Saved data entries:
/---

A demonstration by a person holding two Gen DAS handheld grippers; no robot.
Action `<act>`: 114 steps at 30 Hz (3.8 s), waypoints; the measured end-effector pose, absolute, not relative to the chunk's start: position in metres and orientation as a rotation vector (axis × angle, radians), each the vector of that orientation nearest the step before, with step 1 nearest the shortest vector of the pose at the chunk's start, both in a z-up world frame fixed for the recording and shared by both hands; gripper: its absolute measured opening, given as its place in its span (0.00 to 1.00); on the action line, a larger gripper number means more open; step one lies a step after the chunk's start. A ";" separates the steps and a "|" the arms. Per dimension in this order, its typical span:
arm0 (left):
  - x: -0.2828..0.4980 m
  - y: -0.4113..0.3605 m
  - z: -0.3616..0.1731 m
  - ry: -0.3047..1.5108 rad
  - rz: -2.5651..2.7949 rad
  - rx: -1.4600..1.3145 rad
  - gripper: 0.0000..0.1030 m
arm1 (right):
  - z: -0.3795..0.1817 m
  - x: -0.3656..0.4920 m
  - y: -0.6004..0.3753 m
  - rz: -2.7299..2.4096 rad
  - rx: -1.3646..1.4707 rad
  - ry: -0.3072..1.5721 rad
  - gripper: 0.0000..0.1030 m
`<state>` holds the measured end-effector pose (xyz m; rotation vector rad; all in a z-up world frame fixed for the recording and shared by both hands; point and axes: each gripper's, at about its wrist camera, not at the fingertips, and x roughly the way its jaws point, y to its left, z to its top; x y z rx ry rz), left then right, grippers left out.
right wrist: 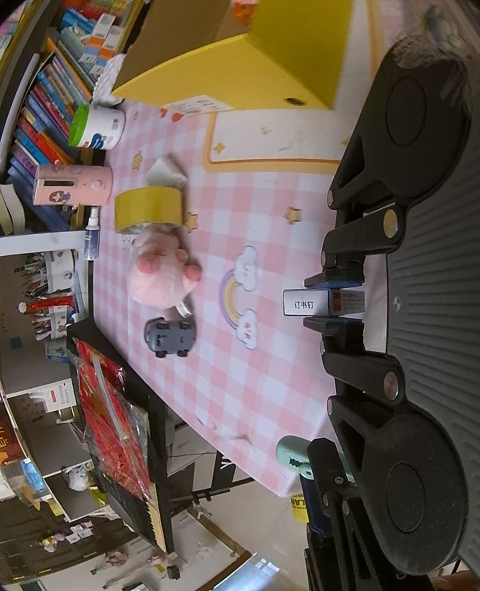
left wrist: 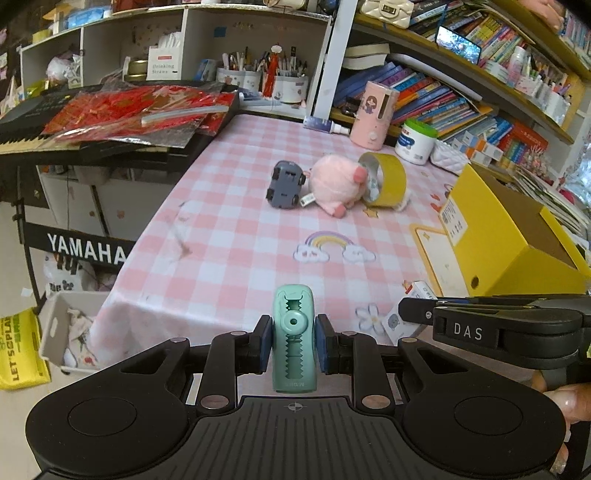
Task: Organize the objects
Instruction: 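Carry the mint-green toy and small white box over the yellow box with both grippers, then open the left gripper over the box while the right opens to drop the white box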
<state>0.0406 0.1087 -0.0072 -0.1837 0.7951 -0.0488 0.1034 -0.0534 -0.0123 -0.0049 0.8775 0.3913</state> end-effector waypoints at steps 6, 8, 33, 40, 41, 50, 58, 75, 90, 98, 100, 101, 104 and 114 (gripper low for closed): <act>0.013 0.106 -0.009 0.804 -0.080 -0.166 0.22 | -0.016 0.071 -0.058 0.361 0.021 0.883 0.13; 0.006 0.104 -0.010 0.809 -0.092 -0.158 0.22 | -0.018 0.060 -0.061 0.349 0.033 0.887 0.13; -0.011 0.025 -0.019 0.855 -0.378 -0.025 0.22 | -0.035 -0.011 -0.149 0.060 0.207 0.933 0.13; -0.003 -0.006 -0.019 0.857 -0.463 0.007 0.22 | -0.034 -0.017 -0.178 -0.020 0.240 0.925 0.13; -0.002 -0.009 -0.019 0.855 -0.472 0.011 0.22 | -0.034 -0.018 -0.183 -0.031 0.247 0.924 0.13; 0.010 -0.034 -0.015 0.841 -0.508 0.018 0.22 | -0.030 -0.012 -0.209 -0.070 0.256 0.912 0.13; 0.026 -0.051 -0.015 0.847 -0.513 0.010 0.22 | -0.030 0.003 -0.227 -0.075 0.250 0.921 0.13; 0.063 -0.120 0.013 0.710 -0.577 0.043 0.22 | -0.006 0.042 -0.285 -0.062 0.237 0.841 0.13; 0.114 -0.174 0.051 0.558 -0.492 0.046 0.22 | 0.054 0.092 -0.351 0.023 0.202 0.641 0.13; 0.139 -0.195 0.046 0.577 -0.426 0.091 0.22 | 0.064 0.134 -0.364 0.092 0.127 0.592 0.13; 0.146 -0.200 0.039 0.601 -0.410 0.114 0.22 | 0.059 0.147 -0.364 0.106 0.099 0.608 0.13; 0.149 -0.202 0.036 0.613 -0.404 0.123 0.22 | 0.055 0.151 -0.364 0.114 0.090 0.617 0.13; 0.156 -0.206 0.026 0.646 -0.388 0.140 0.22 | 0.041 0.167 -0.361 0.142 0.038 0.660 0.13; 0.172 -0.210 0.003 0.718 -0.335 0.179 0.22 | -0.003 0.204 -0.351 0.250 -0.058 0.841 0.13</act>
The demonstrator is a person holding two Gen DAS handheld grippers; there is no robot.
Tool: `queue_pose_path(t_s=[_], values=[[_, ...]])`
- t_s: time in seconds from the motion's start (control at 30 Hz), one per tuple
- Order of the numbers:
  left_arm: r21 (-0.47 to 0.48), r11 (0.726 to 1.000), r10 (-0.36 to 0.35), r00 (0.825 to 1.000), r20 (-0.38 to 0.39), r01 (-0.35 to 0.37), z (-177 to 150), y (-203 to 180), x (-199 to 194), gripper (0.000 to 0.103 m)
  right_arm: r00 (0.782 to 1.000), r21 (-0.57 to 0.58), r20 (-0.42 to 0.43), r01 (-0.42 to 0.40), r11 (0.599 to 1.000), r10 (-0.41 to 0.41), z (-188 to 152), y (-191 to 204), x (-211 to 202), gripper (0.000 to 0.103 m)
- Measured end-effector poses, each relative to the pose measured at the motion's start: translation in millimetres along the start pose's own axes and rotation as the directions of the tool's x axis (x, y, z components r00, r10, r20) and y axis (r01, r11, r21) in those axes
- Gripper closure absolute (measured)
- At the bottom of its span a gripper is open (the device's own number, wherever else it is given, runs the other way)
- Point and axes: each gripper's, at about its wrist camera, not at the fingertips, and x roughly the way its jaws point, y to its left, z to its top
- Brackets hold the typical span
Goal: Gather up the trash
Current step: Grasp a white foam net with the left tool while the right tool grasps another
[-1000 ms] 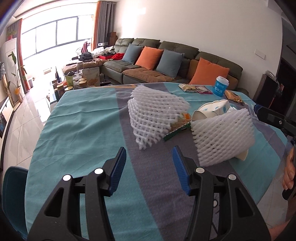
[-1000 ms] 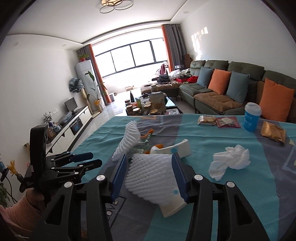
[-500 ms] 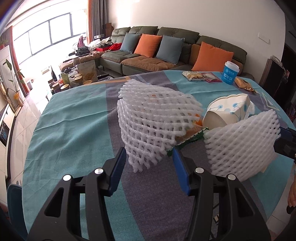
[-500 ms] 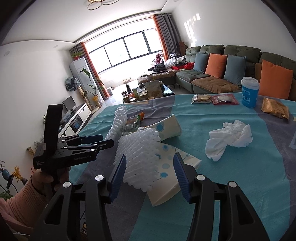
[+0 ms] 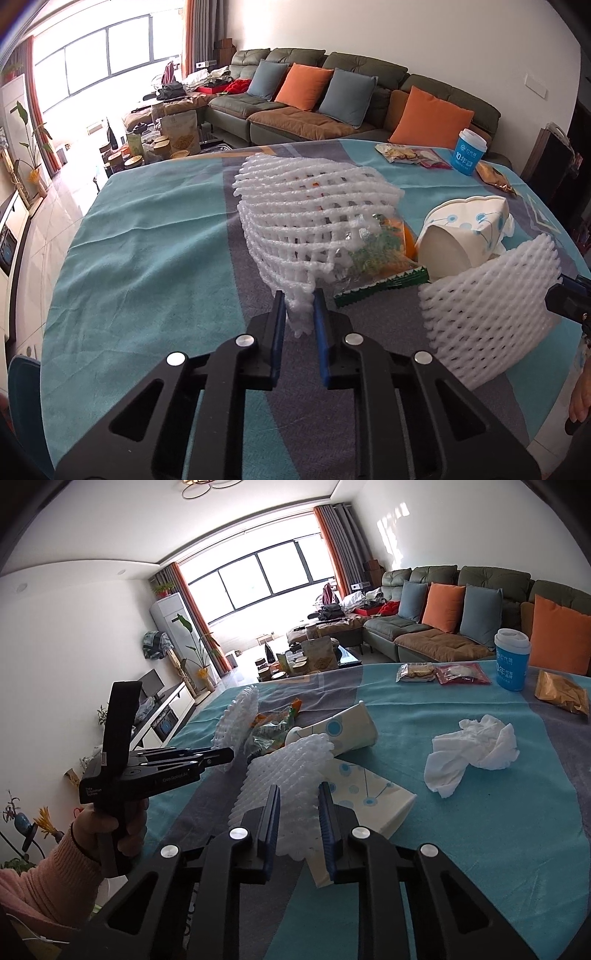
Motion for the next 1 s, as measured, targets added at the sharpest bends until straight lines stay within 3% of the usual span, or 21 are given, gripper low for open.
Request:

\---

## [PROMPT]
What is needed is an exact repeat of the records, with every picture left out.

## [RESPONSE BOX]
A demonstration by a person holding two Gen DAS handheld grippers; no robot.
Action `<act>`: 114 steps at 30 Hz (3.8 s), waypoints; the measured end-effector pose, absolute, not relative to the chunk's start: position in metres and orientation as a rotation vector (axis × angle, radians), each the vector of that orientation nearest the step before, with step 1 nearest the shortest vector of the pose at the chunk's start, both in a z-up world frame fixed for the recording and shared by both hands; gripper: its absolute measured opening, given as its place in its span (0.00 to 1.00); on the action line, a larger gripper number means more open; step one lies a step after the chunk's start. A ";" separates the steps and a "|" the arms. Per dimension in this order, its typical span:
arm0 (left):
  - x: -0.2828..0.4980 m
  - y: -0.4113..0.3605 m
  - z: -0.3616..0.1731 m
  - ry: -0.3047..1.5108 rad
  - rz: -2.5651..2.7949 rad
  - rx: -1.4600..1.3145 rad
  - gripper: 0.0000..0.1030 m
arm1 (right):
  - z: -0.3795..0.1817 m
  - x: -0.3656..0.4920 m
  - y: -0.6004..0.3753 m
  - rz: -2.7299..2.4096 rad
  - rx: -1.3646..1.4707 rad
  - ry: -0.3072..1.5721 rad
  - gripper: 0.0000..0.1030 m
`<state>` holds the measured end-effector pose (xyz m; rotation vector rad; all in a z-up world frame fixed for the recording and shared by both hands; point and axes: each gripper's, at about its wrist camera, not at the fingertips, and x roughly the way its jaws point, y to its left, z to its top; x y z rx ry rz), left then right, grippers left out.
right wrist: 
left wrist: 
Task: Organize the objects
Instruction: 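Carry the mint-green toy and small white box over the yellow box with both grippers, then open the left gripper over the box while the right opens to drop the white box
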<state>0.0406 0.1087 -0.0072 -0.1837 0.7951 -0.0488 0.1034 -0.0534 -0.0123 -0.0049 0.8775 0.3913</state> end-effector waypoints at steps 6, 8, 33, 40, 41, 50, 58, 75, 90, 98, 100, 101, 104 and 114 (gripper low for closed): <act>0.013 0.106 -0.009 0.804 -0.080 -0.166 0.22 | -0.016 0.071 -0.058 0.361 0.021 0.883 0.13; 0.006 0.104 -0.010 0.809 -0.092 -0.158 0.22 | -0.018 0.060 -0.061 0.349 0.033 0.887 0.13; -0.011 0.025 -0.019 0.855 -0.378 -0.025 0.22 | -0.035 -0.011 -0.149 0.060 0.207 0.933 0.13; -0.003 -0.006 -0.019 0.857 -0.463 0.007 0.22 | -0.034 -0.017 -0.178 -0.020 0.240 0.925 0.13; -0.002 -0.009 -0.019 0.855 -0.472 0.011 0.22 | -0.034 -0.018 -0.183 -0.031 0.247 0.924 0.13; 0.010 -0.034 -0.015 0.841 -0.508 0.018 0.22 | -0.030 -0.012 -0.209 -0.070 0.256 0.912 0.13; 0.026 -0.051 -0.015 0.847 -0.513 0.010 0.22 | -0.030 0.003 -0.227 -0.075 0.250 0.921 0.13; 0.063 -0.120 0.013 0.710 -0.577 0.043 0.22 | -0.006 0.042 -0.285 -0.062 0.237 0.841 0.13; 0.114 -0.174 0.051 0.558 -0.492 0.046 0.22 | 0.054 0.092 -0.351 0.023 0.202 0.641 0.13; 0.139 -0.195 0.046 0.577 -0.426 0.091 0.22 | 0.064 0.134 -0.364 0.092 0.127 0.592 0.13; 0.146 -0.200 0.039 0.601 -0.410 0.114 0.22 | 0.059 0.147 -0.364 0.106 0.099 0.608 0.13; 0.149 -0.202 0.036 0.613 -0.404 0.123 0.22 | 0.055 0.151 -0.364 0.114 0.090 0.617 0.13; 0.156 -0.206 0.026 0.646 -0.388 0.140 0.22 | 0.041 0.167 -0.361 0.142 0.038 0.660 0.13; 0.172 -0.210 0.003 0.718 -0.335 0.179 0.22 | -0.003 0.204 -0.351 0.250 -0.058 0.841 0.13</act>
The demonstrator is a person holding two Gen DAS handheld grippers; there is no robot.
Tool: `queue_pose_path(t_s=[_], values=[[_, ...]])`
- t_s: time in seconds from the motion's start (control at 30 Hz), one per tuple
- Order of the numbers:
  left_arm: r21 (-0.47 to 0.48), r11 (0.726 to 1.000), r10 (-0.36 to 0.35), r00 (0.825 to 1.000), r20 (-0.38 to 0.39), r01 (-0.35 to 0.37), z (-177 to 150), y (-203 to 180), x (-199 to 194), gripper (0.000 to 0.103 m)
  right_arm: r00 (0.782 to 1.000), r21 (-0.57 to 0.58), r20 (-0.42 to 0.43), r01 (-0.42 to 0.40), r11 (0.599 to 1.000), r10 (-0.41 to 0.41), z (-188 to 152), y (-191 to 204), x (-211 to 202), gripper (0.000 to 0.103 m)
- Measured end-effector poses, each relative to the pose measured at the motion's start: translation in millimetres along the start pose's own axes and rotation as the directions of the tool's x axis (x, y, z components r00, r10, r20) and y axis (r01, r11, r21) in those axes
- Gripper closure absolute (measured)
- At the bottom of its span a gripper is open (the device's own number, wherever else it is given, runs the other way)
- Point and axes: each gripper's, at about its wrist camera, not at the fingertips, and x roughly the way its jaws point, y to its left, z to its top
- Brackets hold the typical span
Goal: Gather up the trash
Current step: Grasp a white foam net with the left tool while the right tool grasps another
[-1000 ms] 
[-1000 ms] 
[-500 ms] 
[-500 ms] 
[+0 ms] 
Motion for the next 1 s, as measured, targets added at the sharpest bends until straight lines stay within 3% of the usual span, or 21 are given, gripper low for open.
Request:

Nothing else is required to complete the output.